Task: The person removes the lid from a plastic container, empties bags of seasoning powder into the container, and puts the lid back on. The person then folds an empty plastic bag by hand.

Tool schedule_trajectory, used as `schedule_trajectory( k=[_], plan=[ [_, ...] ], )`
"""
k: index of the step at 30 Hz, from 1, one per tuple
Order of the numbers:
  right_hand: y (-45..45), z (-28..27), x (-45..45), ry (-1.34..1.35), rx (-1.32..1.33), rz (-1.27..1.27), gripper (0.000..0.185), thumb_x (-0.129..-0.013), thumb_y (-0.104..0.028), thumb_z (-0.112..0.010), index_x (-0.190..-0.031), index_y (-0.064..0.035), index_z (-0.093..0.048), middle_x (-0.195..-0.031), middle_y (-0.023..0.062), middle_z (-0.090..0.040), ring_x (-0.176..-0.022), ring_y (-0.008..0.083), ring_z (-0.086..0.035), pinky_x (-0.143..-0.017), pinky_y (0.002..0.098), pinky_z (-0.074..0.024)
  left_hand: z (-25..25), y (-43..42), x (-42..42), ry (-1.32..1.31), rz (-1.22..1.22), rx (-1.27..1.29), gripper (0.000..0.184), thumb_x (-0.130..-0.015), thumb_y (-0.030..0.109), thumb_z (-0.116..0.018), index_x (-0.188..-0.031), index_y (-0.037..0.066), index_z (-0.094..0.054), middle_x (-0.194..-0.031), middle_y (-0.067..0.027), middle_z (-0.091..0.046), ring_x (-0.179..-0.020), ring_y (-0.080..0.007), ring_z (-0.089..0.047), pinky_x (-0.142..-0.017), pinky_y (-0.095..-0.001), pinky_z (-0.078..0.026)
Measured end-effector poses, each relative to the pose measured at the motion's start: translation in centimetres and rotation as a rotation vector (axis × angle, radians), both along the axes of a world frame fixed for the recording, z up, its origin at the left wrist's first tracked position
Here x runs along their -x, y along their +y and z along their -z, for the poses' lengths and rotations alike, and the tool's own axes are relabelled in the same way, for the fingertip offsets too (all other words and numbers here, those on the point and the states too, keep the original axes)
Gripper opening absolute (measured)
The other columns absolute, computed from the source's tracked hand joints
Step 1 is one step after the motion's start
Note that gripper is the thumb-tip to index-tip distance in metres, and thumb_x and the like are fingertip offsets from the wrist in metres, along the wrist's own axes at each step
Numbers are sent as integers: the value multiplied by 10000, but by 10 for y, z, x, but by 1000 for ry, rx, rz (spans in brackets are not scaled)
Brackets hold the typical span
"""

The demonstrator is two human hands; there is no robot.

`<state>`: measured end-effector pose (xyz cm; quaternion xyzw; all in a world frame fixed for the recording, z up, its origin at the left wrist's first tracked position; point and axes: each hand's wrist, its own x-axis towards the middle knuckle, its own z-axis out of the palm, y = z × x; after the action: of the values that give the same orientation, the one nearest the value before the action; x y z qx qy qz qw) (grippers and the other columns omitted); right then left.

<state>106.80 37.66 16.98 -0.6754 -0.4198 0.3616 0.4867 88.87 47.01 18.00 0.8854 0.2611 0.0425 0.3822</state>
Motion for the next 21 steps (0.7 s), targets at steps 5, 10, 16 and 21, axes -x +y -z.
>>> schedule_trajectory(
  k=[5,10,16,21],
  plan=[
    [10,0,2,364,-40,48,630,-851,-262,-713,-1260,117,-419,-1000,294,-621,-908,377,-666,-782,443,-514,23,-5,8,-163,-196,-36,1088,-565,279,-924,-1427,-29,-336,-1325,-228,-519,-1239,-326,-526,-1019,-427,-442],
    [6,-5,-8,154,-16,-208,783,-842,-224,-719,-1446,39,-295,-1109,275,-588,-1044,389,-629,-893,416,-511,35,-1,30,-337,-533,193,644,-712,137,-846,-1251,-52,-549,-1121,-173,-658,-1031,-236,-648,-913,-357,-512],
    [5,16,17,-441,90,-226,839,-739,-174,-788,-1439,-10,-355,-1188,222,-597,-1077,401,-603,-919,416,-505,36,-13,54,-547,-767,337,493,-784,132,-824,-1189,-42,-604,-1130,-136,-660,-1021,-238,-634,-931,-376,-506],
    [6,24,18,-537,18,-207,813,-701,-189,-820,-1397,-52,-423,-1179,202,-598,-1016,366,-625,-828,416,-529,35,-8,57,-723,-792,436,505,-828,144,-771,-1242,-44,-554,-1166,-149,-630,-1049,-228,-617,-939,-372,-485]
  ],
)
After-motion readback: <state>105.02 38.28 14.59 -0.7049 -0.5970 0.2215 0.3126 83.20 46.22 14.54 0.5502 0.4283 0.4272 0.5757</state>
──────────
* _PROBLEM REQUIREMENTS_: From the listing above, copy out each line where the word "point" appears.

* _RESPONSE TO THE TASK_:
Here x runs along their -x, y along their +y and z along their -z, for the poses' lengths and rotations alike, and the tool's own axes are relabelled in the same way, for the fingertip offsets too (all other words and numbers here, those on the point and the states too, keep the original axes)
`<state>`: measured end-effector pose (xyz cm; quaternion xyzw; all in a world frame fixed for the recording, z up, its origin at the left wrist's first tracked position; point and axes: each hand's wrist, its own x-axis towards the middle knuckle, its own z-axis out of the palm, y = z × x; after the action: of the values that give the same orientation, the one nearest the value before the action; x y z qx qy qz qw) (grippers and the other columns omitted); right then left.

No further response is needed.